詩は「偽善者だ/おまえが戦争に行けばいい/おまえが死んでしまえばいい/おまえが/おまえが」から始まる。上原さんが昨年、浴びせられた言葉の一部だという。

昨年の慰霊の日に、上原さんは摩文仁で開かれた「沖縄全戦没者追悼式」で平和の詩「みるく世の謳」を朗読した。動画も見たが、落ち着いた朗読でよかった。詩は人々を感動させた。その後、多くの称賛と拍手を得たが、一方では誹謗や中傷を受け、苦しんできた。

詩は次のように続く。「私の心を刺したのは/ナイフのような言葉の数々/悔しくて悲しくて痛くて痛くて」「この痛みをどう解らせてやろう/私は悪くない/あいつが/あいつらが/そんなことを考えた」。

言葉が突き刺さる。どこかで他者の所為にしたい。他へ転換したい。人はどこかで思う。「私は悪くない」と。「おまえが/あいつが」「そんな気持ちが/争いの種になるんだろうか」「そんなどす黒い雨が」「種を育ててしまうのだろうか」。

思いがけない攻撃の言葉に、「どす黒い雨」が襲いかかる。だが。彼女は負けはしない。さまざまな感情が渦巻く長い沈黙の後、力強く復活する。日本復帰50年を迎えた今年、インタビューでのおばあの言葉が救いになる。「どちらも/武器を置きなさい」。むごく辛い沖縄戦を、絶望を体験したであろう、おばあの平和を願う言葉が耳に焼き付いたという。痛みや悔しさ、悲しみを超えた境地が「武器を置く」に集約されたのだろう。

「私は弱い/沢山傷ついて 傷つけようと思った/何度も逃げて/立ち向かうことを放棄した/それでも/武器を置きたい/傷ついたから/人の痛みが分かるから/何リットルも/涙を流したから/武器を置くことを/私の強さと叫びたい」と紡ぎだす。

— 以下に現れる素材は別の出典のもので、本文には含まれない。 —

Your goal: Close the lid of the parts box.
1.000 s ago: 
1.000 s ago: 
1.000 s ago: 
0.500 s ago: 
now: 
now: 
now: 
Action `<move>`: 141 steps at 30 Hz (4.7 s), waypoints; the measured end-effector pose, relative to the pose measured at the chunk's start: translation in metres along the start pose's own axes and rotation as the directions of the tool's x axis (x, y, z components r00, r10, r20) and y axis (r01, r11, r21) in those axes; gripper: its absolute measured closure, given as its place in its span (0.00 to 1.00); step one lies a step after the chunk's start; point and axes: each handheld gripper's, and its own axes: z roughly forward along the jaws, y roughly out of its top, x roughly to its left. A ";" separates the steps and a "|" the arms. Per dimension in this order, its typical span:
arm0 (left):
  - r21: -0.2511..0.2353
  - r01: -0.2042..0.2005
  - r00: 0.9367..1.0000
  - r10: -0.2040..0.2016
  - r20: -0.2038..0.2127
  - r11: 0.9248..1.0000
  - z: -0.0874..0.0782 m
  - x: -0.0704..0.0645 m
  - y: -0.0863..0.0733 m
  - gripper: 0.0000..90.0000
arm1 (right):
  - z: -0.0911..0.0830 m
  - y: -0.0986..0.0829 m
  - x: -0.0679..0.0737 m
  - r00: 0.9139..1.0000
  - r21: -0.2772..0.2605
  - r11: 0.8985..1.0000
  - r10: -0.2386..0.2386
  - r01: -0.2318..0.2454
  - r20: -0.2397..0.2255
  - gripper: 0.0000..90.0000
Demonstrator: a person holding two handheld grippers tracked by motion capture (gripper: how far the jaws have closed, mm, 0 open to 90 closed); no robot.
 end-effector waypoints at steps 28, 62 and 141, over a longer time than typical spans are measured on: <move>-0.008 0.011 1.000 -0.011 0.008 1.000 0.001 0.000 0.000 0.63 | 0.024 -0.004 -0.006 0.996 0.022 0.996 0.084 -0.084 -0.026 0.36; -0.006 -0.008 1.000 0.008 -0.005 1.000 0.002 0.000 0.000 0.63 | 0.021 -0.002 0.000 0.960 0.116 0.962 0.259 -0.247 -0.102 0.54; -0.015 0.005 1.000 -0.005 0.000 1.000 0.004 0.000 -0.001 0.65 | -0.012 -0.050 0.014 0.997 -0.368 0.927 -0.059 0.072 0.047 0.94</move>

さらには、戦争を起こした人類へ宣言する。「人間の弱さが起こした過ち/相手を傷つけることでしか/自分を守れなかった/弱い私達の過去/だから武器を置こう」「『命どぅ宝』と言いきれる勇気を/私達の強さと叫びたい」と。詩人の大城貞俊氏は「Unarmed」を「非武装」ではなく、「武器を置く」と訳している。詩の内容からすれば、それは正しい訳だと納得できる。

便りはもう一つある。それはめでたいことだ。上原さんの詩「みるく世の謳」は、第1回ひろしま国際平和文化祭で「ひろしまアワード」音楽部門国内の部を受賞した記事だ。「どす黒い雨」の中を抜け出した、満面の笑みの写真があった(2022年9月7日付沖縄タイムスより転載)。